• _Assignment_: Throughout the entries below, report every line where "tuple" is found.

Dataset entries
◇ ◇ ◇

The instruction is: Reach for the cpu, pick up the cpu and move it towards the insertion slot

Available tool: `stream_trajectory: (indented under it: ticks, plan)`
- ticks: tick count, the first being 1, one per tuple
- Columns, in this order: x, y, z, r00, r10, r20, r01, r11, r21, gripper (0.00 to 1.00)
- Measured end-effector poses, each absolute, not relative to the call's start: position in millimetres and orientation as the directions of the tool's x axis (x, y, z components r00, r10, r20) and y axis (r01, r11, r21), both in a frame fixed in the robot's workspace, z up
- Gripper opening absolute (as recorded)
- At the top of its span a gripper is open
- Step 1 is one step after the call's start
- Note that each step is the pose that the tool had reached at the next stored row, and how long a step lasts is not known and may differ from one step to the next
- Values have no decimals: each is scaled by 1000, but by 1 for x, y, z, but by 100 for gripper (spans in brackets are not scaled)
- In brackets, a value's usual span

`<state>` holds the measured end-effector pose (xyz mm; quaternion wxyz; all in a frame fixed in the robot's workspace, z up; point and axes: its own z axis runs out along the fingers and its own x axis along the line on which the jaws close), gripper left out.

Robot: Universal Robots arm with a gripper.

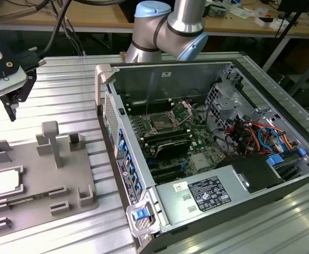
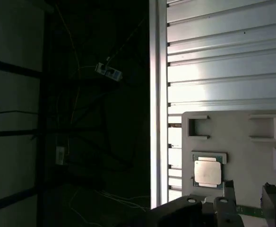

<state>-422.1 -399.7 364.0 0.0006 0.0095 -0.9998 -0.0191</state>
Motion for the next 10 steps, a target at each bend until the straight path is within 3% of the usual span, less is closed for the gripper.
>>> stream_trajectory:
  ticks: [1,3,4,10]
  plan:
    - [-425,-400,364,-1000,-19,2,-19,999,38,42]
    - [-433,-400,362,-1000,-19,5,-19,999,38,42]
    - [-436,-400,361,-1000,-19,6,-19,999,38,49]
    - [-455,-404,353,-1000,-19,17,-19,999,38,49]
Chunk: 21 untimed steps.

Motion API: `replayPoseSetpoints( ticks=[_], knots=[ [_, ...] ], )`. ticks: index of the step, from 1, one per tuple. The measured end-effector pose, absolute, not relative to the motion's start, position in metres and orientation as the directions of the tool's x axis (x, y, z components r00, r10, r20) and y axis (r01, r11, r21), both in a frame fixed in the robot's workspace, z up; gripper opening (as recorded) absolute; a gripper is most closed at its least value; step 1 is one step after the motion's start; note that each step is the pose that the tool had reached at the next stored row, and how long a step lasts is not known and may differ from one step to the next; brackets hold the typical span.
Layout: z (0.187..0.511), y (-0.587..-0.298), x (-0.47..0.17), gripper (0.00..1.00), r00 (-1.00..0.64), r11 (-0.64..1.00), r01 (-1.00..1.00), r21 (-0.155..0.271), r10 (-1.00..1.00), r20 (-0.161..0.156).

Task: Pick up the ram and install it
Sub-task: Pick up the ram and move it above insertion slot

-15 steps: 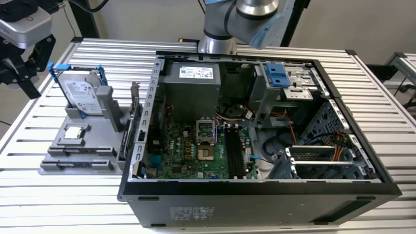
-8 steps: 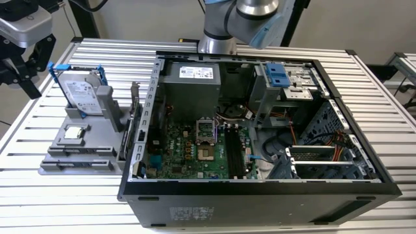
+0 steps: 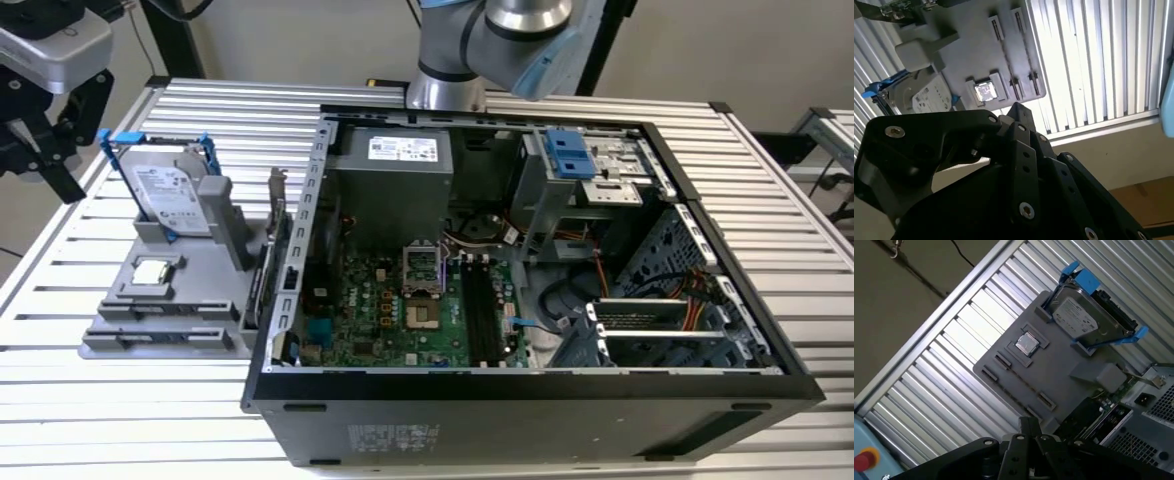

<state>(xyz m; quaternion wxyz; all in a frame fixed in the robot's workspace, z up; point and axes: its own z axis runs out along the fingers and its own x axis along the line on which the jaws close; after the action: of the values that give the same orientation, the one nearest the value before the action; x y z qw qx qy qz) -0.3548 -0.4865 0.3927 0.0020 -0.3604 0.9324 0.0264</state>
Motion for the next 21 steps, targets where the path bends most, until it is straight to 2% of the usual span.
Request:
replayPoseSetpoints(
  ticks=[21],
  knots=[
    [0.3928,-0.4865,-0.3547,0.00,-0.508,0.507,-0.861,0.039,-0.861,-0.029]
  ],
)
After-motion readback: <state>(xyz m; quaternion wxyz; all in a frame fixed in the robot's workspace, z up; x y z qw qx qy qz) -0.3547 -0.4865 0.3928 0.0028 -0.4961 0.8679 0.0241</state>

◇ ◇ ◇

• _Result_:
- ticks: tick count, the first being 1, one per tuple
Motion API: `replayPoseSetpoints( ticks=[_], knots=[ [_, ...] ], )`. ticks: index of the step, from 1, one per tuple. The measured end-effector pose, absolute, not relative to the motion's start, position in metres and orientation as the directions of the tool's x axis (x, y, z components r00, r10, r20) and y axis (r01, r11, r21), both in a frame fixed in the robot's workspace, z up; gripper opening (as recorded) absolute; a gripper is most closed at its least value; step 1 is one step after the motion's start; note that each step is the pose that the tool had reached at the next stored row, and how long a step lasts is not known and may differ from one step to the next; brackets hold the typical span.

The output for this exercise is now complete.